L’équipe aurait pu s’arrêter là, rassurée par ces résultats encourageants : il n’y avait pas de moisissures et donc pas de risque d’infestation des collections voisines. Mais dans le cadre d’une réserve muséale, il s’agit d’être très précautionneux : c’est en effet dangereux de laisser ce genre de dépôt s’agrandir. Les repousses grasses, en tant qu’éléments huileux, constituent une barrière pour l’eau. Si celle-ci n’est plus en mesure d’hydrater le cuir, l’objet, se dessèche et se craquèle peu à peu. Donc, en pensant à long terme, il est bon de s’en débarrasser, et surtout de ne plus huiler/cirer les objets pour en prendre soin. Les sels, eux, sont hygroscopiques : ils attirent l’eau. A l’inverse des repousses grasses, ils peuvent, dans un univers trop humide, concentrer trop d’eau à la surface du cuir. Les deux dépôts enfin peuvent attirer la poussière, elle-même hygroscopique, et qui constitue une nourriture pour… les moisissures. Si l’environnement se charge en eau et que le cuir est couvert de dépôts poussiéreux, il y a de fortes chances pour qu’une infestation se développe si des spores se faufilent dans les rayonnages. Les maîtres mots donc : inspection et nettoyage réguliers.

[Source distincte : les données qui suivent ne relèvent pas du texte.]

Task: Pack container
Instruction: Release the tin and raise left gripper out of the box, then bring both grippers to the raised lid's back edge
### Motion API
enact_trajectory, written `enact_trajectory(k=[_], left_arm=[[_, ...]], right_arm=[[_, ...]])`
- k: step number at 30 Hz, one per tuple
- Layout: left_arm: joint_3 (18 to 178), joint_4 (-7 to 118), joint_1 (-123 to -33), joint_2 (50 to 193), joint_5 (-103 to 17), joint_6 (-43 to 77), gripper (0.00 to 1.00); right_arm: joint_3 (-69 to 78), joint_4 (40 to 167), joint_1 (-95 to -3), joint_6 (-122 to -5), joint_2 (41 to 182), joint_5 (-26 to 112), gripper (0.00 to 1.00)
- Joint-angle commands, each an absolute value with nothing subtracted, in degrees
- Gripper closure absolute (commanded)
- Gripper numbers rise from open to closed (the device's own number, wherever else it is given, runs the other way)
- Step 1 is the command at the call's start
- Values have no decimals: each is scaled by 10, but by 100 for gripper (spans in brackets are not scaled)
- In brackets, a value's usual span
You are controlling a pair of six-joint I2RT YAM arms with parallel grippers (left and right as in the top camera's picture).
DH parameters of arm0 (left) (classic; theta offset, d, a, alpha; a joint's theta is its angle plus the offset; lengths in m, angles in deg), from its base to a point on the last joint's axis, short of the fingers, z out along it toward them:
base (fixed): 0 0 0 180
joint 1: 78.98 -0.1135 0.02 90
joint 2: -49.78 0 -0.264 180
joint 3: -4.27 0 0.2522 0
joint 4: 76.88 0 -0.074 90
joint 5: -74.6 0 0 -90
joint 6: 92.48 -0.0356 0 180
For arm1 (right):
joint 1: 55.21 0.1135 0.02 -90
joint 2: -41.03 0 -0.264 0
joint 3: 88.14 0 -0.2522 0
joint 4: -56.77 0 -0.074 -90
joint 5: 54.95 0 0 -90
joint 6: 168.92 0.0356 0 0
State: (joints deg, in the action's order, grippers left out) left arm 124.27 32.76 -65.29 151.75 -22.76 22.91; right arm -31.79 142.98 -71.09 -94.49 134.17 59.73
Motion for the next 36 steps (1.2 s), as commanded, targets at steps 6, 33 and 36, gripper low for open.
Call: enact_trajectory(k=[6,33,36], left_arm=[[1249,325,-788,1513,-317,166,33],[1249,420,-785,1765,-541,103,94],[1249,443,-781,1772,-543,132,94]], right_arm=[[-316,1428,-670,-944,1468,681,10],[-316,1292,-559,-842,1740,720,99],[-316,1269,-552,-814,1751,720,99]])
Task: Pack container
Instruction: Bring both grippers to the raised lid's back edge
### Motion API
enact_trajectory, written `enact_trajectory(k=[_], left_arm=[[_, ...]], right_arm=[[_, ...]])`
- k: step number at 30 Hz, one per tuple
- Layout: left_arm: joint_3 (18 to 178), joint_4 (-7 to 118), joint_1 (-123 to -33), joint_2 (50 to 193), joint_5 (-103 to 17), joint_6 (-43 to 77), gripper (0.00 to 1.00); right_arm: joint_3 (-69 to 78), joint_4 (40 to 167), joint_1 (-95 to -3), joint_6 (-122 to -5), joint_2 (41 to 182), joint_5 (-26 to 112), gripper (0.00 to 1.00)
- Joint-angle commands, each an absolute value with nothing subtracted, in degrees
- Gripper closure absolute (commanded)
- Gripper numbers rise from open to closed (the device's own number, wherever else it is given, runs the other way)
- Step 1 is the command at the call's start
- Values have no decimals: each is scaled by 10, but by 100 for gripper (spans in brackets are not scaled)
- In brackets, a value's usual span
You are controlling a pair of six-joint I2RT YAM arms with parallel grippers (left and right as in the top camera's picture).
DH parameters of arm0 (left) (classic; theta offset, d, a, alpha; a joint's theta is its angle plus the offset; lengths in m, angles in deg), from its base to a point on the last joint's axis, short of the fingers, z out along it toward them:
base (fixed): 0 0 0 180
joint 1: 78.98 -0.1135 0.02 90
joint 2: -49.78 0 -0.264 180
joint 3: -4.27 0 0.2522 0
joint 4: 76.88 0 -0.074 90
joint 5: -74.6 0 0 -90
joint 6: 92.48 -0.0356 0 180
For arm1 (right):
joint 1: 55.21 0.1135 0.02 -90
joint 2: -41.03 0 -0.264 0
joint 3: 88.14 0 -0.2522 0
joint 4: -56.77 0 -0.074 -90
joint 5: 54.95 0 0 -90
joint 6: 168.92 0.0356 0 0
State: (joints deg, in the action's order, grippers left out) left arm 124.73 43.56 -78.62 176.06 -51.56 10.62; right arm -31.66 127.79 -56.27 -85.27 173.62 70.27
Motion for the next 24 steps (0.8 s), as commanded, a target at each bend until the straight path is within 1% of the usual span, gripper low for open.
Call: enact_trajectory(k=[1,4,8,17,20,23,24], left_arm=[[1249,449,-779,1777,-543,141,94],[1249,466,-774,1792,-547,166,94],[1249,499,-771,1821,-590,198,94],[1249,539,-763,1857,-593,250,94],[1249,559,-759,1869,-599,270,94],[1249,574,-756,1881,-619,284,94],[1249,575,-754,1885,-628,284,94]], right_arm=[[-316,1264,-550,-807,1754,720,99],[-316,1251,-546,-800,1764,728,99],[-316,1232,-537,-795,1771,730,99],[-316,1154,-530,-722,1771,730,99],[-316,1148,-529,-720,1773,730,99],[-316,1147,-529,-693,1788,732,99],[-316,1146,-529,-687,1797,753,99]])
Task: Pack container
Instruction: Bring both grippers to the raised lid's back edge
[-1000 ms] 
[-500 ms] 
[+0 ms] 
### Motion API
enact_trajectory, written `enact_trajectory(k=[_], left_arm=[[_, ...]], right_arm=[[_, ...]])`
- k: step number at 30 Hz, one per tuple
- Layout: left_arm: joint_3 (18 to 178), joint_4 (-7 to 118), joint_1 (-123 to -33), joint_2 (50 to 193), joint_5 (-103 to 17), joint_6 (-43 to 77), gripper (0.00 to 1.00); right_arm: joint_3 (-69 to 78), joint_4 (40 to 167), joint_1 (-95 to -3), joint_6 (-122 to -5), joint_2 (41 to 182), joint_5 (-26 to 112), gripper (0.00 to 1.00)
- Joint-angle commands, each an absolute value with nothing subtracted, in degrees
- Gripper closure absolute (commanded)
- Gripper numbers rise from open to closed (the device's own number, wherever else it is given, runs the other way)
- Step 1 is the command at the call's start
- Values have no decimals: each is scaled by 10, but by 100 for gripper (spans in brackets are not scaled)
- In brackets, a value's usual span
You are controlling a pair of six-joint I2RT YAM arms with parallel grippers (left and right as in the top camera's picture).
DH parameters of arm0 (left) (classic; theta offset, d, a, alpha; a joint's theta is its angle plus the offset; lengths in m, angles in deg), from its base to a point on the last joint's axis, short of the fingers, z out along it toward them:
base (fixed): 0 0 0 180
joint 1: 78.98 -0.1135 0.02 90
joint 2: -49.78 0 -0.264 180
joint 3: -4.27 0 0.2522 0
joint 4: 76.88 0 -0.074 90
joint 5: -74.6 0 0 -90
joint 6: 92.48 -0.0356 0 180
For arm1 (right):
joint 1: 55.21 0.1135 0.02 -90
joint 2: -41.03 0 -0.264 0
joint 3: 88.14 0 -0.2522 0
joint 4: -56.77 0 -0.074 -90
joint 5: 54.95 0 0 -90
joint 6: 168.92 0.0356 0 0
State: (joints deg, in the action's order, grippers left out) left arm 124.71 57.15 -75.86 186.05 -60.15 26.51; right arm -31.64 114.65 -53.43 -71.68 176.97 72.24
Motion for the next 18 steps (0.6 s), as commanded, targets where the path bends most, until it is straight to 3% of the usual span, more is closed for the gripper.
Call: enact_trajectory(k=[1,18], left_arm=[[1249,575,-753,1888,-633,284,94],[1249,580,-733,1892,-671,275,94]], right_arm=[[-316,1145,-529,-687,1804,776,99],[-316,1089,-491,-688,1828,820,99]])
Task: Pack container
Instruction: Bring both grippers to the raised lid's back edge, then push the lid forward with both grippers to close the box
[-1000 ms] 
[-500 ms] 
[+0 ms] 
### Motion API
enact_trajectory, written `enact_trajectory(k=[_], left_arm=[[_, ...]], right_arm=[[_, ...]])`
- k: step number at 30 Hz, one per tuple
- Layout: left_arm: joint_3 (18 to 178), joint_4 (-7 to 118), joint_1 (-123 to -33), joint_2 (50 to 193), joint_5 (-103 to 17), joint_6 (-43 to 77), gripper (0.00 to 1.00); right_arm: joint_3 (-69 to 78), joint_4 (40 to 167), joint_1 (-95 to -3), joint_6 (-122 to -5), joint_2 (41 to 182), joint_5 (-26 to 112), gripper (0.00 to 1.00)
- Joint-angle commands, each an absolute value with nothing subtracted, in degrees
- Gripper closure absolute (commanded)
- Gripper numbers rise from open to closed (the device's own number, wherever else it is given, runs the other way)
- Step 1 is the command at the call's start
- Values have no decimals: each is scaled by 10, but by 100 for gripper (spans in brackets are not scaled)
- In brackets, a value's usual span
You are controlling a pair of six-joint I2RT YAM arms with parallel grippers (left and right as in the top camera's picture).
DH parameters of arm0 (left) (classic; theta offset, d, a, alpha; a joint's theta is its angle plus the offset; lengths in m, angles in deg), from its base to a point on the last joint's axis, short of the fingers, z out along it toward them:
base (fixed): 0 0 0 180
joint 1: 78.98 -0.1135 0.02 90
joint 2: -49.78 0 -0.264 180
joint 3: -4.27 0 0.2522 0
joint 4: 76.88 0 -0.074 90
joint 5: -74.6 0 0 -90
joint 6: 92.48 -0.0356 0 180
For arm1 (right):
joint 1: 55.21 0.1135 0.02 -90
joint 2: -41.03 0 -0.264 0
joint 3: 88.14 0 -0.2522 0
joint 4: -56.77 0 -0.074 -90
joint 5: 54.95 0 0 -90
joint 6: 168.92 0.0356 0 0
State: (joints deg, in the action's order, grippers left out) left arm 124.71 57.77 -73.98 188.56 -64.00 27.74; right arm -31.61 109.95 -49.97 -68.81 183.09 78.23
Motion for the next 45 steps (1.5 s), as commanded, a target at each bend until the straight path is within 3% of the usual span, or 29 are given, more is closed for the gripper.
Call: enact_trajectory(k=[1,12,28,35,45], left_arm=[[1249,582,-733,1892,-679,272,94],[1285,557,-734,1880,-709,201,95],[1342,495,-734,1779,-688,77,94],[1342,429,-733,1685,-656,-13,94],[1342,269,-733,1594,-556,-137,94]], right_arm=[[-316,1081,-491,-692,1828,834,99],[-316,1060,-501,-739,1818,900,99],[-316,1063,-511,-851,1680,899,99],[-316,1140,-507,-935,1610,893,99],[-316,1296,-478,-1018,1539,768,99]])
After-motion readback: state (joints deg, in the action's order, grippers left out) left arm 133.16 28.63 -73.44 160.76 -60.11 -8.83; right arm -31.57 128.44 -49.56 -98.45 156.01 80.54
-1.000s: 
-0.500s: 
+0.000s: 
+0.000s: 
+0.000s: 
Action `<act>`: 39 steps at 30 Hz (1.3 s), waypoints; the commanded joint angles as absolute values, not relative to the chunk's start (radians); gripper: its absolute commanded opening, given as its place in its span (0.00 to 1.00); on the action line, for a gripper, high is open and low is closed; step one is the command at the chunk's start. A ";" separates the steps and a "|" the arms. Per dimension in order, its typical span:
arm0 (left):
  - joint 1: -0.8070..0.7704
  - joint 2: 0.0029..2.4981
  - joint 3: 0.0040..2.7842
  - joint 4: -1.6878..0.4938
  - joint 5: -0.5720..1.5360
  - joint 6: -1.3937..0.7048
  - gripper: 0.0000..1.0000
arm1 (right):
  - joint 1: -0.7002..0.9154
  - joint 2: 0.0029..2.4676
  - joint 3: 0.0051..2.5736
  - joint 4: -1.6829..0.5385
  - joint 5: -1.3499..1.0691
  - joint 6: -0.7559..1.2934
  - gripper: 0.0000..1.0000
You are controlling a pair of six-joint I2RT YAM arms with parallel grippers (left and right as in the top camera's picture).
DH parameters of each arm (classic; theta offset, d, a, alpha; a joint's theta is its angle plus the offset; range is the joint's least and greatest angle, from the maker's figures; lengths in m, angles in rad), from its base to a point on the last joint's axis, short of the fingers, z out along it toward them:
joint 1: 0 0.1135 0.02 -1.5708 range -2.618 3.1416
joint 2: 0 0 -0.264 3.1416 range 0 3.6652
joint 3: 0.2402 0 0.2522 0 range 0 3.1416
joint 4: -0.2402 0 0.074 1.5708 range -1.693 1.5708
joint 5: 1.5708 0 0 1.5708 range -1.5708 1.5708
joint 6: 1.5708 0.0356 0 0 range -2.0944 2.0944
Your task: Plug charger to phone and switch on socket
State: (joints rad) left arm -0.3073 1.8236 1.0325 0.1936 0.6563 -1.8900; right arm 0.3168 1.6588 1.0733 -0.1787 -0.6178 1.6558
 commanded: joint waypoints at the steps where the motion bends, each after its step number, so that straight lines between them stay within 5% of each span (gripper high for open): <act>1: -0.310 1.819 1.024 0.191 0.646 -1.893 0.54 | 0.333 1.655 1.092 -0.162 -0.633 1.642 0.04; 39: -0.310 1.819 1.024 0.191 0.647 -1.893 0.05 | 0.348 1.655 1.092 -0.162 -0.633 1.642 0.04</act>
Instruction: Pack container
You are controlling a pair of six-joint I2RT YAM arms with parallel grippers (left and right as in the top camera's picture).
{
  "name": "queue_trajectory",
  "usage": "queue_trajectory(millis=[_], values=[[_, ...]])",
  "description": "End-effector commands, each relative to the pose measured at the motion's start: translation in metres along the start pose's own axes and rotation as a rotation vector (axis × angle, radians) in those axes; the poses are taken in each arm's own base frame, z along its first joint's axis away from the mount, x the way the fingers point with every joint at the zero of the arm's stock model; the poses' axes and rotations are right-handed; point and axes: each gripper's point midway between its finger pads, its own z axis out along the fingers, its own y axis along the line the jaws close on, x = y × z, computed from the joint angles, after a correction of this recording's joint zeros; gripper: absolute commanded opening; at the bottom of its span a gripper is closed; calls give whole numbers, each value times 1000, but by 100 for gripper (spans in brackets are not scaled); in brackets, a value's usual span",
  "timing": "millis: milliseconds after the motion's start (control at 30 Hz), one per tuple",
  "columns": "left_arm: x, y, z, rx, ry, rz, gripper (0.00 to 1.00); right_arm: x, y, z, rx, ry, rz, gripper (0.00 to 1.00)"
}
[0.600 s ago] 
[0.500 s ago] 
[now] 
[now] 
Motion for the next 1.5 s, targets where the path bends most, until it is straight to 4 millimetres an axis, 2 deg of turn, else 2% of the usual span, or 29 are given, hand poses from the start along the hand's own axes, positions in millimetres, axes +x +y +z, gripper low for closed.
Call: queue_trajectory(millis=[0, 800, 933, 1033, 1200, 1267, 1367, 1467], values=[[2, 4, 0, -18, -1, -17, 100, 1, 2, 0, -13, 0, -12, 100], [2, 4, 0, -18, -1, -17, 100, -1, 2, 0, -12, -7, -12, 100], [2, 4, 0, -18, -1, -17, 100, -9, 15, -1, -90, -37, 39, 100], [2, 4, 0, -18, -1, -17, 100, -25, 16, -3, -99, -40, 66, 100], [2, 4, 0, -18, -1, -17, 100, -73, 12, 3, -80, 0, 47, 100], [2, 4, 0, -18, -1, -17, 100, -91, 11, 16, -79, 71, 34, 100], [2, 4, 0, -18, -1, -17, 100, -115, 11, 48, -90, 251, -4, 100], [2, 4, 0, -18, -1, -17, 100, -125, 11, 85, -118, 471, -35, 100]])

Aussi, pour aider les équipes à avoir les bons gestes, Gwenaël Lemoine s’est déplacée dans les réserves pour tester les méthodes de reconnaissance et de nettoyage des dépôts. Au programme : identification à la binoculaire, micro-aspiration à l’aide d’aspirateurs à filtres HEPA (High Efficiency Particulate Air), et tests à l’aide de produits sur une petite partie du dépôt : les repousses grasses réagissent au White Spirit, et les sels se dissolvent à l’alcool. Des opérations très minutieuses qui demandent temps et concentration.


S’il est difficile de stabiliser ces dépôts, traces de l’utilisation passée des objets, les équipes peuvent influer sur leur environnement afin que les moisissures, fléaux des musées, ne prolifèrent pas. Il s’agit donc de maintenir une hygrométrie ambiante stable autour de 50%, une température entre 18 et 20°C, et de ventiler la réserve. Ce sont là des opérations de conservation préventive qui maintiennent les objets dans un contexte adapté afin que les dégradations biologiques opèrent le moins possible.

Pourquoi un tel soin ? Même s’il s’agit d’outils apparemment usuels, ces colliers et selles de cheval n’en sont plus : par leur entrée au musée de Bretagne, ils font maintenant partie de collections inventoriées aux Musées de France. Ces objets sont à présent conservés pour leur aspect mémoriel, exemplaires qu’ils sont d’une pratique parfois disparue. Ils attendent donc le moment d’être valorisés lors d’une exposition au musée, d’une visite, d’un prêt extérieur ou d’une recherche. Ils n’ont plus vocation à servir. En cela, il n’est plus besoin de leur apporter un soin qui les abime plus qu’il ne les protège sur le long terme. L’objet muséal inventorié change de statut dès son entrée dans les collections : il est alors sous la protection de la conservation préventive, qui se chargera de le faire durer le plus longtemps possible, pour la mémoire des générations futures. Selles, colliers, rênes, longes, prennent maintenant une retraite confortable sur les rayonnages des réserves du musée de Bretagne et de l’Écomusée du Pays de Rennes, sous l’œil prudent, et maintenant averti, des équipes.